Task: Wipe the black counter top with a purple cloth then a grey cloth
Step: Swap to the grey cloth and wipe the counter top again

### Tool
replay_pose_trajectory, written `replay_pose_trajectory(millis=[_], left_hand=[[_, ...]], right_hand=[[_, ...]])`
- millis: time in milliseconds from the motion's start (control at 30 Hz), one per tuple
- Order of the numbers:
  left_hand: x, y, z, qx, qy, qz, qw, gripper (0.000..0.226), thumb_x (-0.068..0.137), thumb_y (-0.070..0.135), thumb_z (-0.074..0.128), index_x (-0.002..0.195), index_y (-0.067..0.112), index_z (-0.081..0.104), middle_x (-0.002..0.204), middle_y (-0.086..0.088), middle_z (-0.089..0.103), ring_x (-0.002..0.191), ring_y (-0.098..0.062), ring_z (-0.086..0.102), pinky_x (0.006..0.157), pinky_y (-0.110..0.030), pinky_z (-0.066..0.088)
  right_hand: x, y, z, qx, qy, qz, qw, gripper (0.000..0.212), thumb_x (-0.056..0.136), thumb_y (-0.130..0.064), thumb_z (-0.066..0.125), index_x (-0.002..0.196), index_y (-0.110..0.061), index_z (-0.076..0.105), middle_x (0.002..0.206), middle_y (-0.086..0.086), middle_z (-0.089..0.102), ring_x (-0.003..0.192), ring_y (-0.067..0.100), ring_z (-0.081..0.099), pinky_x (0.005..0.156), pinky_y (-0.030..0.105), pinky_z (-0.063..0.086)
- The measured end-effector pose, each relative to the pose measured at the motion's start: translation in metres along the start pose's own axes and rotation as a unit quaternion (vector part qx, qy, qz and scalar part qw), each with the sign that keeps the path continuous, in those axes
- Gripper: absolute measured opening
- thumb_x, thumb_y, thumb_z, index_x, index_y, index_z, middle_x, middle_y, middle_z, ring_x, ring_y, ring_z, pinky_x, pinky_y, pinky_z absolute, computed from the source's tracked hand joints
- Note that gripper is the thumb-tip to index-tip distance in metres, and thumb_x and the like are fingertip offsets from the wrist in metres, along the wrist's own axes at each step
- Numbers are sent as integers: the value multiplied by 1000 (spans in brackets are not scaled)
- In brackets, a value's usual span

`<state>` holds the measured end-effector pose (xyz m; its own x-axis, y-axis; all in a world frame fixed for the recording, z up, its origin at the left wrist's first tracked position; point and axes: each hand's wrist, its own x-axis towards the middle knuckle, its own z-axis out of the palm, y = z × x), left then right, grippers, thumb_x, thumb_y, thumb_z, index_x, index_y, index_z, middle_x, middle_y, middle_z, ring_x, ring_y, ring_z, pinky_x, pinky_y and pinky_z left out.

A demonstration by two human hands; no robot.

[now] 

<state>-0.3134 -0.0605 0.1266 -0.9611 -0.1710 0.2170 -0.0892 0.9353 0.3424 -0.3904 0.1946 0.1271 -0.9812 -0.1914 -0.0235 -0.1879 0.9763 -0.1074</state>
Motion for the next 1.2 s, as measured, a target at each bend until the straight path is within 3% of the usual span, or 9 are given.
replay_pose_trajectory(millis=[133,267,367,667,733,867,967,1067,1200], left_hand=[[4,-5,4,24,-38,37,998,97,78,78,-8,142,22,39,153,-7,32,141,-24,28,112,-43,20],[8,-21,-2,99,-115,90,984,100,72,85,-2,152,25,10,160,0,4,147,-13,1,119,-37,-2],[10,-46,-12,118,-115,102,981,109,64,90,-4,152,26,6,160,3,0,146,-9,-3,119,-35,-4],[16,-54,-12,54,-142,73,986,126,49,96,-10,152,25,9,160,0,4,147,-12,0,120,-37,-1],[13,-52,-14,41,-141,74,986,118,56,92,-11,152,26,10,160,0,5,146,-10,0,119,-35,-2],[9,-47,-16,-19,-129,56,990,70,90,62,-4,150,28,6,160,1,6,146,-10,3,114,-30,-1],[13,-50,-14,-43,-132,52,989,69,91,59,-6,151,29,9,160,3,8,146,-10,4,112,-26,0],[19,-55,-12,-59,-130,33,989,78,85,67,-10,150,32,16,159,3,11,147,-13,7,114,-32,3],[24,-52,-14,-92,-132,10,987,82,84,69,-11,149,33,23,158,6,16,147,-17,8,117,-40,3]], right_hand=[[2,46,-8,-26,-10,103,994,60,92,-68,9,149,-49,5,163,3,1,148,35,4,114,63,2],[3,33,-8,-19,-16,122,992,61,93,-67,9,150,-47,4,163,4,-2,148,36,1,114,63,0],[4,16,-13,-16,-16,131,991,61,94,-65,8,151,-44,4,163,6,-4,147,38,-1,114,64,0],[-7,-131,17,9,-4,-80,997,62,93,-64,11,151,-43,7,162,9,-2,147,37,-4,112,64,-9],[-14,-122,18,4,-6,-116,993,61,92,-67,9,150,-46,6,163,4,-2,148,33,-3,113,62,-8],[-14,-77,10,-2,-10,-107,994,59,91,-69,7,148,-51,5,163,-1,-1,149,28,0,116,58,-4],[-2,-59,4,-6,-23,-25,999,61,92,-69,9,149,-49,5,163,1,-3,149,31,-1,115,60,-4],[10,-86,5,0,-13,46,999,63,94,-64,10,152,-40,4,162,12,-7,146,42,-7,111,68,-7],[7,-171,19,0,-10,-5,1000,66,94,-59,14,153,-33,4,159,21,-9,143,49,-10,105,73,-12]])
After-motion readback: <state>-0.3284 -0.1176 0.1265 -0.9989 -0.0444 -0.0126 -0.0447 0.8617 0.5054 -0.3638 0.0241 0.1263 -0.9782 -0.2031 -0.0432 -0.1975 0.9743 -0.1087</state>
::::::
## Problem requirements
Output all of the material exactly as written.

## Answer
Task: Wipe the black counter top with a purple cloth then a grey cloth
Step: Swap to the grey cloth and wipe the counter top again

### Tool
replay_pose_trajectory, written `replay_pose_trajectory(millis=[_], left_hand=[[_, ...]], right_hand=[[_, ...]])`
- millis: time in milliseconds from the motion's start (control at 30 Hz), one per tuple
- Order of the numbers:
  left_hand: x, y, z, qx, qy, qz, qw, gripper (0.000..0.226), thumb_x (-0.068..0.137), thumb_y (-0.070..0.135), thumb_z (-0.074..0.128), index_x (-0.002..0.195), index_y (-0.067..0.112), index_z (-0.081..0.104), middle_x (-0.002..0.204), middle_y (-0.086..0.088), middle_z (-0.089..0.103), ring_x (-0.002..0.191), ring_y (-0.098..0.062), ring_z (-0.086..0.102), pinky_x (0.006..0.157), pinky_y (-0.110..0.030), pinky_z (-0.066..0.088)
  right_hand: x, y, z, qx, qy, qz, qw, gripper (0.000..0.212), thumb_x (-0.056..0.136), thumb_y (-0.130..0.064), thumb_z (-0.066..0.125), index_x (-0.002..0.196), index_y (-0.110..0.061), index_z (-0.076..0.105), middle_x (0.002..0.206), middle_y (-0.086..0.086), middle_z (-0.089..0.102), ring_x (-0.003..0.192), ring_y (-0.067..0.100), ring_z (-0.081..0.099), pinky_x (0.005..0.156), pinky_y (-0.030..0.105), pinky_z (-0.063..0.086)
- The measured end-effector pose, each relative to the pose measured at the motion's start: translation in metres along the start pose's own axes and rotation as a unit quaternion (vector part qx, qy, qz and scalar part qw), each with the sign that keeps the path continuous, in those axes
- Gripper: absolute measured opening
- thumb_x, thumb_y, thumb_z, index_x, index_y, index_z, middle_x, middle_y, middle_z, ring_x, ring_y, ring_z, pinky_x, pinky_y, pinky_z absolute, computed from the source's tracked hand joints
- Note that gripper is the thumb-tip to index-tip distance in metres, and thumb_x and the like are fingertip offsets from the wrist in metres, along the wrist's own axes at each step
- Numbers are sent as integers: the value multiplied by 1000 (spans in brackets are not scaled)
- In brackets, a value's usual span

`<state>` holds the measured end-effector pose (xyz m; its own x-axis, y-axis; all in a world frame fixed for the recording, z up, its origin at the left wrist's first tracked position; point and axes: each hand's wrist, its own x-axis towards the middle knuckle, its own z-axis out of the palm, y = z × x), left then right, grippers, thumb_x, thumb_y, thumb_z, index_x, index_y, index_z, middle_x, middle_y, middle_z, ring_x, ring_y, ring_z, pinky_x, pinky_y and pinky_z left out.

A demonstration by two human hands; no robot.

[now] 

<state>-0.3134 -0.0605 0.1266 -0.9611 -0.1710 0.2170 -0.0892 0.9353 0.3424 -0.3904 0.1946 0.1271 -0.9812 -0.1914 -0.0235 -0.1879 0.9763 -0.1074</state>
Motion for the next 1.2 s, as measured, a target at each bend until the straight path is within 3% of the usual span, or 9 are given.
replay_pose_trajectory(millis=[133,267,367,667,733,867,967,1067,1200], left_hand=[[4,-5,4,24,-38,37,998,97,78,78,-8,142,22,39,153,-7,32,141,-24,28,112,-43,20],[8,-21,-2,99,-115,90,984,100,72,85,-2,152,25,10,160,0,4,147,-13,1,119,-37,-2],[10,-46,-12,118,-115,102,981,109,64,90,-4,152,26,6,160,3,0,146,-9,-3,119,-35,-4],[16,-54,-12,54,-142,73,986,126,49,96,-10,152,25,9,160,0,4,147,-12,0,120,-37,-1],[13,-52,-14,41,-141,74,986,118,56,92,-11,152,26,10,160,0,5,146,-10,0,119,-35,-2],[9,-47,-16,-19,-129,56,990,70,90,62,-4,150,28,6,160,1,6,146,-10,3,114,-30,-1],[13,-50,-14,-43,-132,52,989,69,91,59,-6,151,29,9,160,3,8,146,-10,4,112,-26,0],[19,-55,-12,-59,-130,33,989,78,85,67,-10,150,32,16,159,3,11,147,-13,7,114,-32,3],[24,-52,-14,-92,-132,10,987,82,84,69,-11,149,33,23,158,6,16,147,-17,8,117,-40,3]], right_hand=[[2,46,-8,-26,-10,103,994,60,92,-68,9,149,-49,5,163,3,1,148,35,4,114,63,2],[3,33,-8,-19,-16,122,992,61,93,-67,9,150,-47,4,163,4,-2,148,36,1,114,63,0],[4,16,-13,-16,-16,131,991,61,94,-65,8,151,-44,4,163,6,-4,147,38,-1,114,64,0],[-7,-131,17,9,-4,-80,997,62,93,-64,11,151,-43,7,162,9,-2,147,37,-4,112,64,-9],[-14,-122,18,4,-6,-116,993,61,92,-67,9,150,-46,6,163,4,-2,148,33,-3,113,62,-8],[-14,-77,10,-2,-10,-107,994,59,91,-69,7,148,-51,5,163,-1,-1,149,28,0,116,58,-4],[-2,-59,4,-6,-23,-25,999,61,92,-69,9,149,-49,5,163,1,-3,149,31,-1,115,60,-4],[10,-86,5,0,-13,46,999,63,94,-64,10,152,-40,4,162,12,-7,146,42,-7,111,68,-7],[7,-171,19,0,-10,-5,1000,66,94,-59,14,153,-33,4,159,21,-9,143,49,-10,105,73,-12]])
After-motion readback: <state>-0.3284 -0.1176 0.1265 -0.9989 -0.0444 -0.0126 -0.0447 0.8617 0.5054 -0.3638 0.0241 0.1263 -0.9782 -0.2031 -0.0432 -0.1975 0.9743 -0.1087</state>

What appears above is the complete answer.